The buzz is all about tags these days. Tagyu is an interesting tool which claims to suggest tags based on the text content of the page. I’d like to see a description of the algorithm, but I see none.
- http://www.daniel-lemire.com/ gets the tags “firefox” “web2.0”.
- http://www.daniel-lemire.com/en/ gets the tag “job”.
- http://www.daniel-lemire.com/fr/ gets the tags “france” and “uqam”.
It seems like the tags for my blog make sense, but the tags for my home pages (French and English) are really bad. Tagging my French home page with “france”? Maybe because I use the French language? It is a bit of a stretch. Tagging my English home page with “job”? No. I don’t think so.
The problem is interesting and I bet there are solid solutions, but we are not there yet.

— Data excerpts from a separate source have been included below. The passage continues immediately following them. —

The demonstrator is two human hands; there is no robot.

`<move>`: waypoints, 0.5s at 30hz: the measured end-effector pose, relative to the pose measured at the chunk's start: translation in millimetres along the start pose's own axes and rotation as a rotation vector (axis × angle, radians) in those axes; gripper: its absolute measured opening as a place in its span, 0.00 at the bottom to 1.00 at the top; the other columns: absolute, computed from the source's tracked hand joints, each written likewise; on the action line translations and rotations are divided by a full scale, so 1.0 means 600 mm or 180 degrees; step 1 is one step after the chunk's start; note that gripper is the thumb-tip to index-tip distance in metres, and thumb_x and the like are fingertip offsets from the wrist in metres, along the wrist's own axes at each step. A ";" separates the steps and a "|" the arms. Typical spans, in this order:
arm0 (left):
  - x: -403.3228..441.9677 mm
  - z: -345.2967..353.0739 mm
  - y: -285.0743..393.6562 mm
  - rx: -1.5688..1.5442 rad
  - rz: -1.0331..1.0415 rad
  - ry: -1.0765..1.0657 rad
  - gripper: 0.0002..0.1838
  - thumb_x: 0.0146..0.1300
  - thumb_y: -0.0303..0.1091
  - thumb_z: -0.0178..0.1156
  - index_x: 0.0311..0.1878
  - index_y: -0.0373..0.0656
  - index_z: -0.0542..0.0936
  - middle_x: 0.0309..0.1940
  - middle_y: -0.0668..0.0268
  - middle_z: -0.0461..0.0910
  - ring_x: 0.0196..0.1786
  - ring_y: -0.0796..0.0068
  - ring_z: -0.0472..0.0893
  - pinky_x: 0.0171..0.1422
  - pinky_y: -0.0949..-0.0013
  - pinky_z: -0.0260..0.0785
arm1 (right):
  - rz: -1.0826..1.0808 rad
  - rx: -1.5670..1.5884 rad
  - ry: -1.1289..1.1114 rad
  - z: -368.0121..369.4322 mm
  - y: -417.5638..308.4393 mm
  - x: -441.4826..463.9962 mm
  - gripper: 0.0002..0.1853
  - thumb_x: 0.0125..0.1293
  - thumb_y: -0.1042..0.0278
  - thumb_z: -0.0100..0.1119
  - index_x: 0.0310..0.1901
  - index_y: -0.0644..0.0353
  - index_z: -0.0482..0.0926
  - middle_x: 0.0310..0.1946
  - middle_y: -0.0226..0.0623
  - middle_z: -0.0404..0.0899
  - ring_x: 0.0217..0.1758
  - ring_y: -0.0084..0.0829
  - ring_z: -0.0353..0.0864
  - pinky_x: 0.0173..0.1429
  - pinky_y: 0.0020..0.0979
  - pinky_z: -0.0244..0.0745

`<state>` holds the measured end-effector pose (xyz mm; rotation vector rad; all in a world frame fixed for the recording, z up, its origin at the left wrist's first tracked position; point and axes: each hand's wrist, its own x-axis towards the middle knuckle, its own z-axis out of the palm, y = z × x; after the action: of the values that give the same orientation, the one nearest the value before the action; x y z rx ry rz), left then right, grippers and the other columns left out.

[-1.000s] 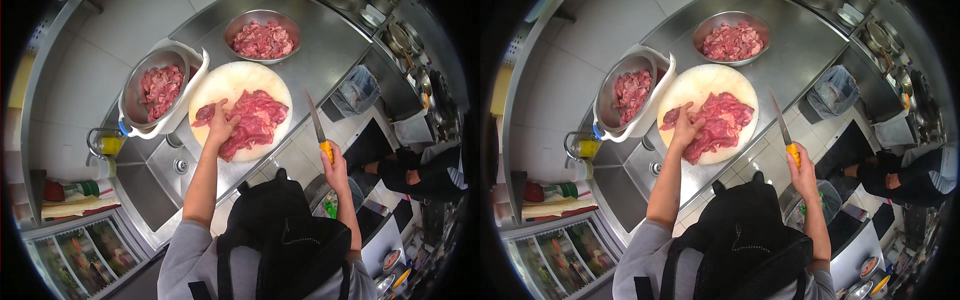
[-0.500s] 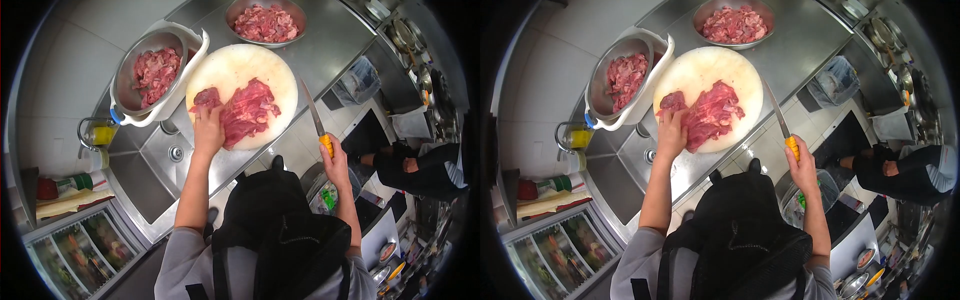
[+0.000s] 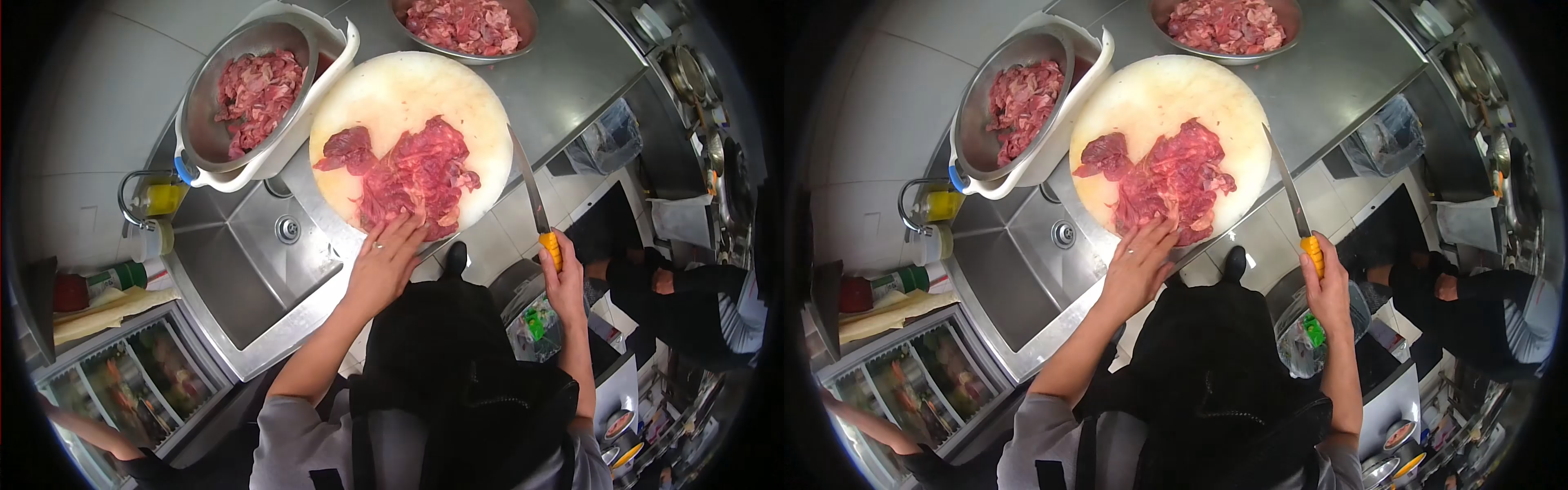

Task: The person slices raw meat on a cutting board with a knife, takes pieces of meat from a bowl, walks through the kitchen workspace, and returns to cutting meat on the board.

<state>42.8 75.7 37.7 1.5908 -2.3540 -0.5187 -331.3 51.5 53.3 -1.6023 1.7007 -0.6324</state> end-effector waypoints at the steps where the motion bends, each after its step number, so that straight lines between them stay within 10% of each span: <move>1: -0.007 -0.003 -0.006 -0.0196 -0.0124 -0.0009 0.39 0.66 0.43 0.77 0.77 0.41 0.75 0.81 0.56 0.70 0.86 0.50 0.65 0.89 0.45 0.55 | 0.0024 -0.0006 -0.0017 -0.002 0.000 0.000 0.23 0.83 0.61 0.62 0.72 0.61 0.75 0.56 0.59 0.87 0.58 0.58 0.89 0.63 0.44 0.82; 11: 0.218 0.031 0.043 0.0381 -0.1320 0.1121 0.57 0.55 0.47 0.83 0.80 0.28 0.62 0.74 0.35 0.69 0.76 0.32 0.68 0.80 0.41 0.62 | -0.0169 0.0064 -0.0068 -0.016 -0.034 0.019 0.23 0.83 0.61 0.61 0.72 0.61 0.75 0.52 0.59 0.87 0.55 0.56 0.90 0.61 0.43 0.82; 15: 0.298 0.077 0.003 -0.0236 -0.0832 0.1409 0.43 0.63 0.37 0.75 0.76 0.26 0.69 0.69 0.36 0.75 0.66 0.32 0.76 0.73 0.44 0.71 | 0.0006 0.0170 -0.0005 -0.033 -0.039 0.012 0.23 0.83 0.61 0.61 0.72 0.61 0.74 0.51 0.59 0.88 0.54 0.56 0.90 0.60 0.44 0.82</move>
<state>-43.6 -83.0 -1.4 1.7738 -1.7996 -0.2622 -331.1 39.6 82.4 -1.5633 1.6703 -0.6701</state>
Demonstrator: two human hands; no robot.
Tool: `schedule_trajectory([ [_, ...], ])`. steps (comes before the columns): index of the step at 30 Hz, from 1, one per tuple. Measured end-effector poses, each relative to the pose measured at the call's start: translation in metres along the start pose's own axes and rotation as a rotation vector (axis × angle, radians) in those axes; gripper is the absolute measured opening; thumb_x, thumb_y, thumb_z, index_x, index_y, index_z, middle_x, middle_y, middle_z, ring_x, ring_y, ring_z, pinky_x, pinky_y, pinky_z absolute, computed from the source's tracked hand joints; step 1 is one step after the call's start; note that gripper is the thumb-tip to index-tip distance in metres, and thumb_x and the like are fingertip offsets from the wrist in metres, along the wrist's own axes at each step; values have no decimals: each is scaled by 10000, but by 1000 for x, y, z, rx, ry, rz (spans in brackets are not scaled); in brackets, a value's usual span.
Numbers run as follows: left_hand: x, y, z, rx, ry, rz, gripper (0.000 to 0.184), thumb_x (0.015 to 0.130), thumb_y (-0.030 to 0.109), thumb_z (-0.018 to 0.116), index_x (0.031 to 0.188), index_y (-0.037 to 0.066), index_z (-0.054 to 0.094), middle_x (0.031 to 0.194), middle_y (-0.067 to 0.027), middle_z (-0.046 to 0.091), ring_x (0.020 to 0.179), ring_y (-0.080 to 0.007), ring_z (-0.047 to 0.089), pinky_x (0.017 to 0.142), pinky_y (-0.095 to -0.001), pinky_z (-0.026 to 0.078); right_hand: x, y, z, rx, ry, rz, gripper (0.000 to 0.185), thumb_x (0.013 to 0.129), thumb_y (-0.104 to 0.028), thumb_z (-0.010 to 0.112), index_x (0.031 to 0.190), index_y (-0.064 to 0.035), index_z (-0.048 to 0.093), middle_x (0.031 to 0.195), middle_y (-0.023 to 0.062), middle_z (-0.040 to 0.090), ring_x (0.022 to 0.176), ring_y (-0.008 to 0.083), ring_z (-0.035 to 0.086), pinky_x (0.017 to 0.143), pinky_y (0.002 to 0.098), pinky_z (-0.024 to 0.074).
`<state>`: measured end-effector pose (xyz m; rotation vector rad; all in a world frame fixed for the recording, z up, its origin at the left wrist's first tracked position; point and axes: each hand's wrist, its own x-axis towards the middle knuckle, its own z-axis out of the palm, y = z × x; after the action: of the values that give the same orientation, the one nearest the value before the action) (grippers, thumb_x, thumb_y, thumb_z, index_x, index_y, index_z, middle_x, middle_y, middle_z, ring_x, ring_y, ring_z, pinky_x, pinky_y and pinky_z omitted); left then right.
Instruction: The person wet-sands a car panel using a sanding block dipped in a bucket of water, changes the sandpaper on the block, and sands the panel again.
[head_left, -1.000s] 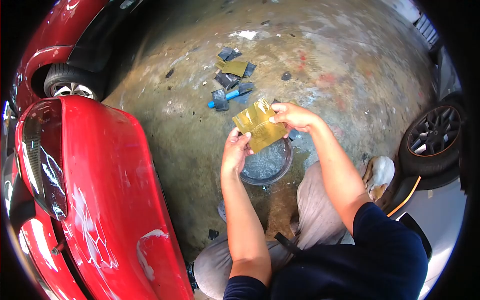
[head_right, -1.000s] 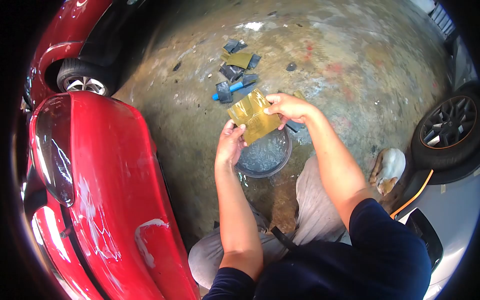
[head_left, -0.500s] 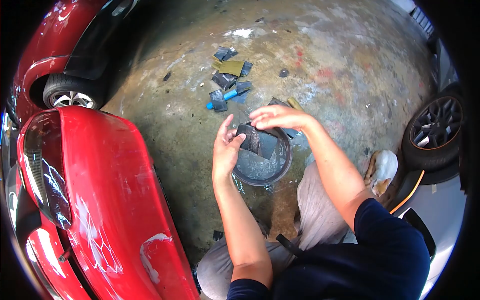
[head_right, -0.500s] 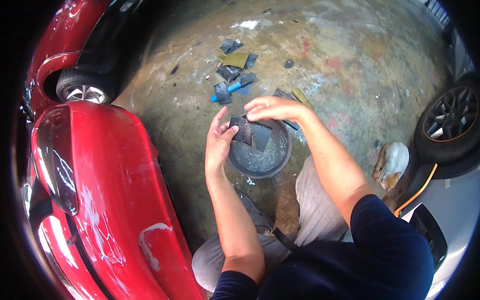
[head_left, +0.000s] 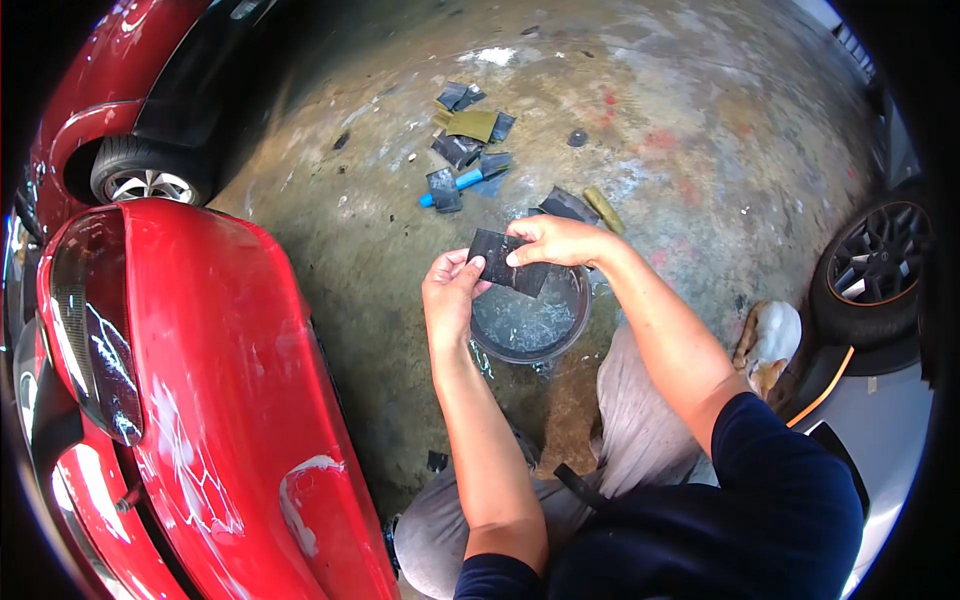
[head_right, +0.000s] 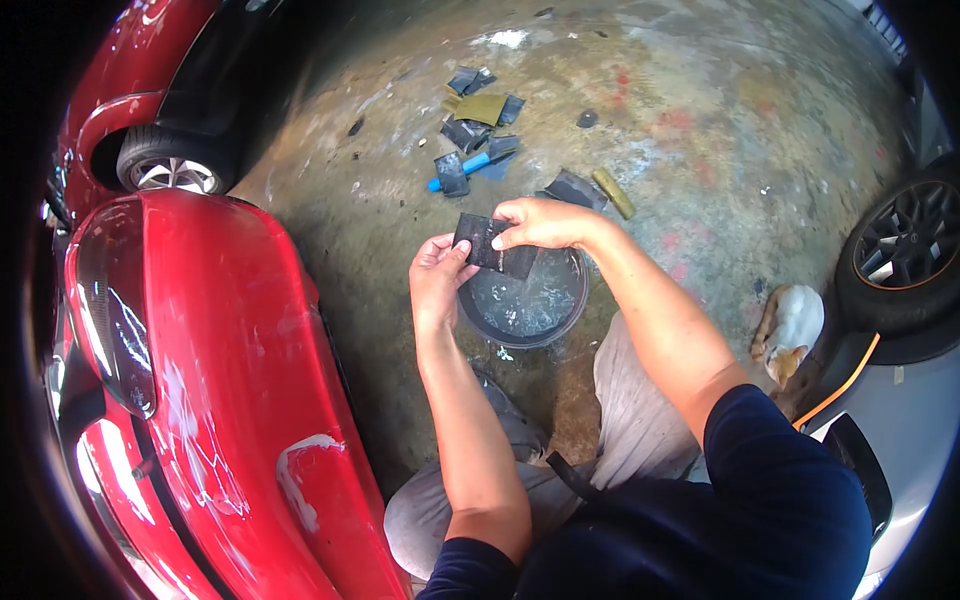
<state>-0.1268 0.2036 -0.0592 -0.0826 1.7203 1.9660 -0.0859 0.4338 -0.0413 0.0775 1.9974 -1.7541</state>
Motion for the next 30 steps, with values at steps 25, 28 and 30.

I also question whether collaborative tags have a future. I must admit I don’t use them, so I won’t comment much further, but it is a bit too empirical for my taste.
http://aida.homelinux.net/wordpress/ gets the tags: itunes, drm, linux, music. My homepage doesn’t mention any of these; I’m not impressed.
Tagyu doesn’t do a great job on home pages because they are “about” too many things. Blogging home pages typically contain several subjects on one page, and that can confuse the tool.
Tagyu works by finding documents similar to your text and determining how they have been tagged by others. The tags suggested come from the tags on related documents.
If I send the text of this blog entry to Tagyu, then I get the following tags:
tools tagging blog tags del.icio.us
Hi Mr. lemire,
I think that a part of the problem is the way tags are handled by some systems and not tag in themselves.
First, if we can consider that tags are the main topics of a digital document (text, video, etc). Then, some tags (between 2 to 8) will describe the meaning of the content of that document. They could be keywords present in the document or semantically related terms in relation with that document.
This said, systems that handle tags would have to check the meaning, the semantic links, between the tags used to describe a digital document to know what they are really describing.
salutations,
Frédérick.